A great example of tailoring your marketing efforts based on data is Geckoboard's system for qualifying leads. They realized that their template for their “ideal customer” was leaving out the majority of the leads they were generating, leaving marketing with a soup of people to manually sort through.
They decided to enrich their data to get a more complete view of their users, and use new information about the types of leads they were pulling in to autoscore leads with a more complex system:
This system was developed based on a combination of user behavior and good data that they automated into their system through the Clearbit API.
These tactics are obviously not limited to discounts or leads — they could be different email copy, coupons, or ads that speak to the likely purchases, desires and vulnerabilities of a given consumer.
Predictive analytics can lead to better sales projections because you are making a more concerted effort to collect data on customers and use it to predict outcomes.
Take Microsoft — the company recently revealed that they've ramped up predictive analytics in their sales department in a big way.
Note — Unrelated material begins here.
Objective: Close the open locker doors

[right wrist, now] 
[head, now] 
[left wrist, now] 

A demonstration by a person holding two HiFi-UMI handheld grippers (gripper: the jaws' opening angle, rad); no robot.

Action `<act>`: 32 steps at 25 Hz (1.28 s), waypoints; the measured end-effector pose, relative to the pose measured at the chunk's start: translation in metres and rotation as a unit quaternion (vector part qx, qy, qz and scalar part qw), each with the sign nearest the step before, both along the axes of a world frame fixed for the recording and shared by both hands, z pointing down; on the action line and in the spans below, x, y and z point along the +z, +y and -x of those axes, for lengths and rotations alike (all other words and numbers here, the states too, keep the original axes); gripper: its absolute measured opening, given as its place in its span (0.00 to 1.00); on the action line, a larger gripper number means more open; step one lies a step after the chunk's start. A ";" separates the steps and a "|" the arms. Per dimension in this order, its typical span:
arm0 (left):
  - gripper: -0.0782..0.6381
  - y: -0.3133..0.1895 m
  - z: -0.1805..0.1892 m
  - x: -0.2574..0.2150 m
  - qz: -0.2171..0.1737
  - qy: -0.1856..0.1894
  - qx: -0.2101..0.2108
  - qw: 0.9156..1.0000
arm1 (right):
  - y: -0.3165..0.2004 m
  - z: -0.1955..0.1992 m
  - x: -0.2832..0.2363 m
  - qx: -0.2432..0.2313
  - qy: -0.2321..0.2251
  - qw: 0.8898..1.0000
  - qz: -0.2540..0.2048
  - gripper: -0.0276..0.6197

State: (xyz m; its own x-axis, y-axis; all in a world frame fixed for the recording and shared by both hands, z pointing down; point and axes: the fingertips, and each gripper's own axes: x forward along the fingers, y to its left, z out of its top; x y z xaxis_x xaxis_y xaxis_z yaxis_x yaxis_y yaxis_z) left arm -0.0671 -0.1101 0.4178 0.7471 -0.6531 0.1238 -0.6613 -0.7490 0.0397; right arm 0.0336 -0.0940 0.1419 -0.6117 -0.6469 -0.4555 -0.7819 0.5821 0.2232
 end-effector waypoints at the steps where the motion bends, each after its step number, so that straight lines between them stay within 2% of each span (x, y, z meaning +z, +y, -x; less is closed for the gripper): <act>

By integrating predictive analysis into their sales process, they're getting more accurate sales predictions from top down. Here's what they say about how individual reps are helped by predictive analytics:
“[Our most recent] model uses machine-learning algorithms and opportunity-scoring data for near real-time win/loss predictions of a sale. It helps sellers prioritize by showing whether an opportunity is hot, warm, or cold, and advises them about actions to take.”
"When you have a good IAM in place, you can use predictive analytics to help keep you and your users more secure."
One of the best examples of this is anomaly detection, a security measure that flags unusual behaviors to keep users safe. For example, Auth0 offers brute force protection, which allows you to trigger security measures if someone makes too many attempts on a login.
This type of security relies on regular user behavior — like not trying to sign in to their account 20 times in a row — and uses it to help keep users safe. You've probably been the beneficiary of protection based on your behavior without even realizing it. An email that says, “we got a login from a new computer or location — is this you?” is another type of identity protection that relies on predicting user behaviors.
A security email from Dropbox notes what location, time, web browser and computer are used in a login attempt that doesn't match a users' predicted (i.e. previous) behavior.
With an IAM system like Auth0, turning on security features like brute force protection is as simple as choosing a couple of preset options, and should be a no-brainer to incorporate this type of predictive analytics technology into your business.
Keep looking into the crystal ball
"When you start to see the power of what your data can do, you'll want to dive in with both feet."
Predictive analytics isn't a short-haul adventure. And when you start to see the power of what your data can do, you'll want to dive in with both feet.
Yes, it takes time to collect good data, devise a pipeline for sorting through it, and find your correct predictive variables. That fact is probably not going to change anytime soon. You can make an easy start by getting your current software tools — like your IAM — to work for you.